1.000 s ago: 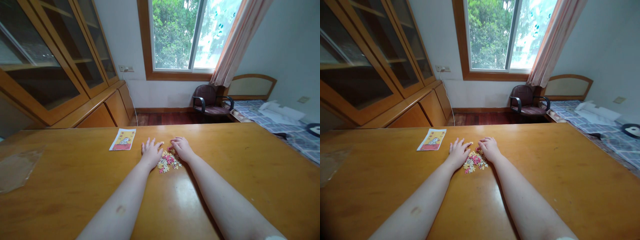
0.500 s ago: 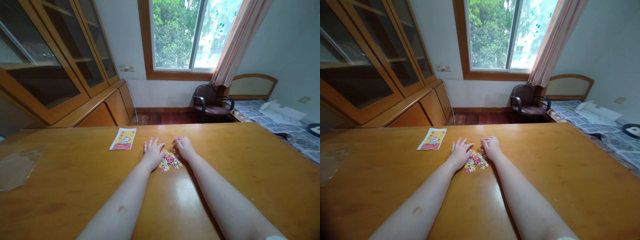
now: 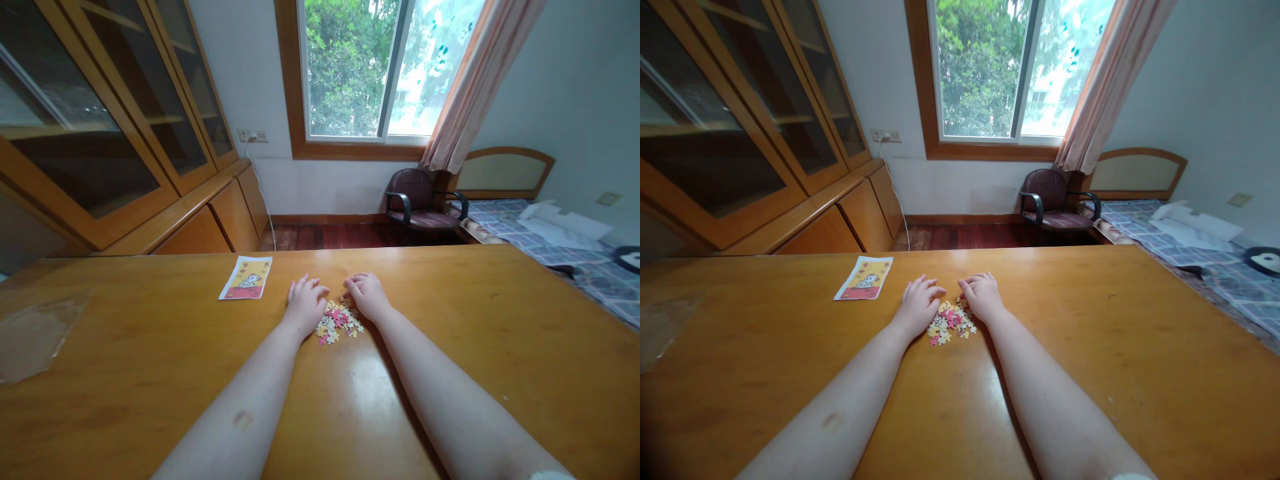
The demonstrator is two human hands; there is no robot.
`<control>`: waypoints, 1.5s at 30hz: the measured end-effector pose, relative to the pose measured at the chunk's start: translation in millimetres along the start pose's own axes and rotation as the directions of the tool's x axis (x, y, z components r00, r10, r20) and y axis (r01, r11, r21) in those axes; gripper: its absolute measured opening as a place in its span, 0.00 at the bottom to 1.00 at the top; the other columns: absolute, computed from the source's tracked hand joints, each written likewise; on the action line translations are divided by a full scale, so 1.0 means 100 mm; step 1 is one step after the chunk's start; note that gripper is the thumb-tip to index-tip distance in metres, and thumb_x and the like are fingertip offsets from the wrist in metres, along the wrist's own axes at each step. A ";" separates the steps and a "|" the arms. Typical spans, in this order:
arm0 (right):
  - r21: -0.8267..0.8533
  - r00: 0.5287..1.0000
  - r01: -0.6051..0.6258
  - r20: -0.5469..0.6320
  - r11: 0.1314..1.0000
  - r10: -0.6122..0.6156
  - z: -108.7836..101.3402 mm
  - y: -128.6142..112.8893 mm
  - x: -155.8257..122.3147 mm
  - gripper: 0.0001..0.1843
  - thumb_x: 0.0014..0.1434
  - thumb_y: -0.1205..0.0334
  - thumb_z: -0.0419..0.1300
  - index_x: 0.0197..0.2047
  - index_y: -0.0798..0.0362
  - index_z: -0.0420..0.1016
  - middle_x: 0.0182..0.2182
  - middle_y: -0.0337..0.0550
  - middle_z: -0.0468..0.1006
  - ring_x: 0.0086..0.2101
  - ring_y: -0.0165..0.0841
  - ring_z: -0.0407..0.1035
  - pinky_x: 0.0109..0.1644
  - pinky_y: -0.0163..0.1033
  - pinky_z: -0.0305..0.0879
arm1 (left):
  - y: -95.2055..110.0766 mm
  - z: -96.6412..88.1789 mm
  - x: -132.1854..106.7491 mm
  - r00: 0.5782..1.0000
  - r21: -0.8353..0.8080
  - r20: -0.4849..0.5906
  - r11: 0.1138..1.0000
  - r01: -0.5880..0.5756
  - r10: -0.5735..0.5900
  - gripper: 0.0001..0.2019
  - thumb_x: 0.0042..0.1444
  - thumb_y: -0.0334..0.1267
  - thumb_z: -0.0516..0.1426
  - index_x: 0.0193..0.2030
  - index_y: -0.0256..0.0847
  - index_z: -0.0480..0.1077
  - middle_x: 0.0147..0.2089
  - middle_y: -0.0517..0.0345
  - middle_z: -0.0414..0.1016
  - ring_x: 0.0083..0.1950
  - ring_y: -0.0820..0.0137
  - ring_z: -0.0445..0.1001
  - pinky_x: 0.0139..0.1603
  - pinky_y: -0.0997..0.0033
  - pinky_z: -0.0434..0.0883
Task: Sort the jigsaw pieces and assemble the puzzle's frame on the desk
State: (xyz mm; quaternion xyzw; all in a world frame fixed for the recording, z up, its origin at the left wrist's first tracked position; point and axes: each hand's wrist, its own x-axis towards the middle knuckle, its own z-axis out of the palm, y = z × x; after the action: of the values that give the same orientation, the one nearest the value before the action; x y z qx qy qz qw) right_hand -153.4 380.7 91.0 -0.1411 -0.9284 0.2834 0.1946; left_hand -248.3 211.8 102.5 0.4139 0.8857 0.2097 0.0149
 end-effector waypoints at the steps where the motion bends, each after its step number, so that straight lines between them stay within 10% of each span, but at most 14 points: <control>1: 0.000 1.000 0.001 0.009 1.000 -0.001 0.00 0.00 0.00 0.27 0.67 0.53 0.45 0.24 0.46 0.80 0.39 0.39 0.81 0.47 0.36 0.67 0.60 0.47 0.48 | 0.01 -0.01 0.00 1.000 -0.004 0.008 1.000 -0.008 0.008 0.17 0.55 0.35 0.51 0.47 0.52 0.75 0.59 0.58 0.69 0.68 0.58 0.53 0.69 0.46 0.45; 8: 0.040 0.992 -0.010 -0.123 0.999 0.015 -0.01 -0.01 -0.01 0.30 0.68 0.52 0.42 0.25 0.49 0.79 0.37 0.41 0.80 0.43 0.35 0.69 0.58 0.44 0.51 | 0.08 -0.05 -0.06 0.959 -0.014 0.195 0.979 -0.205 0.203 0.19 0.60 0.44 0.49 0.57 0.60 0.68 0.68 0.60 0.56 0.71 0.54 0.44 0.67 0.39 0.38; 16: 0.059 0.997 0.002 -0.073 0.998 0.003 -0.03 0.01 -0.01 0.35 0.68 0.49 0.39 0.18 0.51 0.75 0.25 0.42 0.79 0.33 0.33 0.71 0.46 0.38 0.59 | 0.00 0.02 0.01 0.997 0.123 0.040 0.990 0.066 -0.071 0.20 0.57 0.39 0.50 0.56 0.54 0.70 0.65 0.54 0.63 0.70 0.52 0.47 0.67 0.39 0.41; 23: 0.160 0.993 -0.051 0.112 0.986 0.034 -0.06 -0.08 -0.06 0.29 0.66 0.47 0.44 0.31 0.53 0.81 0.28 0.43 0.81 0.32 0.34 0.74 0.38 0.35 0.62 | -0.03 -0.02 0.03 0.973 0.070 -0.112 0.975 0.210 -0.201 0.18 0.55 0.34 0.50 0.48 0.44 0.74 0.60 0.53 0.69 0.67 0.55 0.55 0.67 0.45 0.49; 30: 0.119 1.000 0.009 0.015 0.993 -0.011 -0.08 -0.06 -0.06 0.30 0.66 0.46 0.43 0.30 0.52 0.81 0.29 0.45 0.82 0.35 0.36 0.75 0.42 0.37 0.63 | -0.09 -0.04 0.05 0.980 -0.053 -0.184 0.997 0.061 -0.069 0.18 0.53 0.28 0.48 0.45 0.42 0.75 0.48 0.56 0.77 0.52 0.63 0.70 0.57 0.62 0.64; 45: 0.137 0.998 0.011 0.061 0.991 -0.019 -0.08 -0.08 -0.06 0.28 0.65 0.48 0.45 0.29 0.53 0.80 0.23 0.42 0.80 0.29 0.33 0.73 0.37 0.35 0.62 | -0.06 0.01 0.05 0.987 -0.070 -0.010 0.985 -0.158 0.158 0.20 0.49 0.25 0.50 0.37 0.50 0.79 0.43 0.61 0.79 0.49 0.65 0.71 0.55 0.63 0.65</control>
State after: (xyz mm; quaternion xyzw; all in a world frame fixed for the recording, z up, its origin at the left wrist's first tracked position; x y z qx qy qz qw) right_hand -145.9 375.7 99.8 -0.1116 -0.9135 0.3491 0.1768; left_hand -256.1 212.8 99.9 0.4816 0.8422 0.2423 0.0110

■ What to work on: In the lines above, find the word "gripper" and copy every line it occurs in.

■ Response below:
`<control>`: waypoints, 1.5s at 30hz: the measured end-effector pose, relative to the pose measured at the chunk's start: translation in millimetres along the start pose's own axes and rotation as the directions of the tool's x axis (x, y, z components r00, r10, r20) and y axis (r01, r11, r21) in those axes; gripper: its absolute measured opening as a place in its span, 0.00 at the bottom to 1.00 at the top; the other columns: absolute, computed from the source's tracked hand joints, each written likewise; on the action line translations are divided by a full scale, so 1.0 means 100 mm; step 1 is one step after the chunk's start; note that gripper is the thumb-tip to index-tip distance in metres, and thumb_x and the like are fingertip offsets from the wrist in metres, along the wrist's own axes at each step. A ";" separates the steps and a "|" the arms. Typical spans, in this order:
  - gripper: 0.0001..0.1843
  - gripper: 0.0001..0.2019

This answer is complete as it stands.